Welcome, Guest
Python Scripts for ComicRack

TOPIC: Duplicates Manager (v Alpha - 0.6)

Duplicates Manager (v Alpha - 0.6) 6 years 10 months ago #12076

  • perezmu
  • perezmu's Avatar
  • Offline
  • Platinum Boarder
  • Posts: 1114
  • Thank you received: 64
  • Karma: 51




PESCUMA HAS OFFERED US A NEW version: Alpha 0.7 - WIKI UPDATED

Courtesy of PESCUMA! Thanks Ricardo!!!!!

NEW RULES - SEE WIKI


Changelog:
New version: 0.7

Added: - New rules: 
                   - pagecount remove largest
                   - pagecount remove smallest
                   - filesize remove largest
                   - filesize remove smallest
       - Now it copies some comic information from deleted comics. It is disabled per default. 
               Enable in constants.py : UPDATEINFO
       - Fix for series with multiple volumes


The main feature is the copy of comic info from deleted files. Some fields (like alternate series number) are not handled in cvdb. So, if you added this info to a dup comic that gets deleted, now it is copied to the remaining files. (It only copies the info if the remaining file does not have it). The copied fields are: AlternateCount, AlternateNumber, AlternateSeries, Count, Title


One more side note: since last version the keep pagecount and keep filesize commands accept a percentage as last argument (optional). It can be used in a this case: if you have the same comic compacted as rar and as zip they will have slightly different file sizes. Suppose you prefer to keep the zip files (I do), so you can write in the rules:

filesize keep largest 10%
filesize keep zip
filesize keep largest

What that will do is:
1. Keep the largest file and all files that have a size greater than 90% of that size. Since the zip and rar will have more or less the same size, both will be keep. Smaller files will be removed.
2. From the result, keep only zip files (if there is any zip file - else this rule is ignored)
3. From the result, keep only the largest file. If you had more than one zip with almost the same size both would remain until now
Please, be advised, this is in very rough state and you are very likely to encouter errors... please report them here or in the google code page
=== IMPORTANT NOTICE ===

Since I do not want to mess with your files & library before we are sure this thing works right,
the script out of the box will not move or remove any comic, just log what it would do in the logfile. To enable the actual processing of files you need set to True the variables "MOVEFILES" and "REMOVEFROMLIB" - DO SO IN THE dmrules.dat FILE.
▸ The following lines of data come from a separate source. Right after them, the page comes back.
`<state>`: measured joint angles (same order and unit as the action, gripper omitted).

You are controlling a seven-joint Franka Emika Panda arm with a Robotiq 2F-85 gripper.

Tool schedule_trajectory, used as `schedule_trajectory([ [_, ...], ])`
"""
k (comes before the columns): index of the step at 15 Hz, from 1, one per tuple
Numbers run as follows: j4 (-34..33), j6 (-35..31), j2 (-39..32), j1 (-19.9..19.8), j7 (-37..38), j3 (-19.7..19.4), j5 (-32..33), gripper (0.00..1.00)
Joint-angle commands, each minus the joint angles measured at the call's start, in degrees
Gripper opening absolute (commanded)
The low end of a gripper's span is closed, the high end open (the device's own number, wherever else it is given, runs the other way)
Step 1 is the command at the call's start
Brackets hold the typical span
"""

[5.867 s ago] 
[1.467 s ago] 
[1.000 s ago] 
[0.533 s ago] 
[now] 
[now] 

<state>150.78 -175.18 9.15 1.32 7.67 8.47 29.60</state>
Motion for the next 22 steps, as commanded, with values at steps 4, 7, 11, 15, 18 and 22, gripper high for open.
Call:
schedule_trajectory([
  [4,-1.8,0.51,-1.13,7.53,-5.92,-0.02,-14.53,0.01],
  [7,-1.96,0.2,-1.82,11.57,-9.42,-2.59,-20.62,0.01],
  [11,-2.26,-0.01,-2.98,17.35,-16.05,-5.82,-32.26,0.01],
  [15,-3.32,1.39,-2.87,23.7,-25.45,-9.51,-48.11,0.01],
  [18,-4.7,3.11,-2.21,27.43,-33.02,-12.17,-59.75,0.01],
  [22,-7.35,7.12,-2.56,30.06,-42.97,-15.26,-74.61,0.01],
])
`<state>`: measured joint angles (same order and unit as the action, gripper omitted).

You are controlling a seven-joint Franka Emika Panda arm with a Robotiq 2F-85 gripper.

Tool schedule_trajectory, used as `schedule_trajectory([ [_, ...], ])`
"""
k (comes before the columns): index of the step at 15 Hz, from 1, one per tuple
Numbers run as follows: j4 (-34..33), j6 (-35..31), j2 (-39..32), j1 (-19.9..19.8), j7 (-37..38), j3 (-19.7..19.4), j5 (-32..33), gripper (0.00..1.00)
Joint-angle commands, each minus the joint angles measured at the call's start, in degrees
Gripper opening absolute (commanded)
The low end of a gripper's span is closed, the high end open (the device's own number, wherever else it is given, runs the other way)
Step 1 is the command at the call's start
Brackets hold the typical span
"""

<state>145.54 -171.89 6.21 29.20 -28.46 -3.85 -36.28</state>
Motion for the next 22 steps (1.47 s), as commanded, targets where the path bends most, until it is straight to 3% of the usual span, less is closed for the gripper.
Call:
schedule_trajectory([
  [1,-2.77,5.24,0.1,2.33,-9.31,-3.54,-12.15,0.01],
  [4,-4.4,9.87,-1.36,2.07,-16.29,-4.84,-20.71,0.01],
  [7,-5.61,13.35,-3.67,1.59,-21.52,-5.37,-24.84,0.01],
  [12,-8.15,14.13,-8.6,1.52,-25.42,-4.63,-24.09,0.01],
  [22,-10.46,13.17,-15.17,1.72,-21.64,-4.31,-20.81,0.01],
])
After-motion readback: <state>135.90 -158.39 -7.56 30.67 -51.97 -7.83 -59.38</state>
See the Wiki page for details.

TO SEE WHAT THE SCRIPT WOULD ACTUALLY DO TO YOUR COMICS, OPEN THE TEXT FILE "logfile.log" LOCATED BY DEFAULT AT "C:\__DUPES__"




This script is an addon to comicrack that identifies duplicated ecomics and follows a set of user defined rules to remove unwanted dupes. It is designed with the 0-days in mind, but should prove useful in other scenarios.

The script reads a file (dmrules.dat) from the directory where it is installed, that contains a series of rules to manage the duplicate files. Duplicate files that meet the criteria expressed in the rules are moved to a dump directory (not deleted) and removed from the comicrack library (default dump directory is C:\_dupes_). This directory also holds a logfile (logfile.log) that details the process followed on your comics

So, the first thing you want to do is read the rules (see wiki) and edit your custom dmrules.dat file.


Wiki Index:

----

FOR COMPLETE INFORMATION AND DOWNLOADS, SEE THE GOOGLE CODE PAGE. THE INFO IN THIS POST SEEMS SHALLOW, BUT I HAVE MADE QUITE AN EFFORT TO DOCUMENT EVERYTHING IN THE WIKI...

Download: Duplicates Manager 0.7.crplugin

----

Changelog:
v0.6 -> New Features Release

   Added:    - New parser (texts with more than one word can be surrounded by "
             - Percentage option to filesize keep/remove
             - Added percentage option to pagecount keep/remove largest/smallest
             - Added keep first (to remove remaining identical files)
             - Allow filter multiple words (using any of then) in texts

v0.5 -> 

   Fixed:   - Major bug found in the 'text' rules!!!!!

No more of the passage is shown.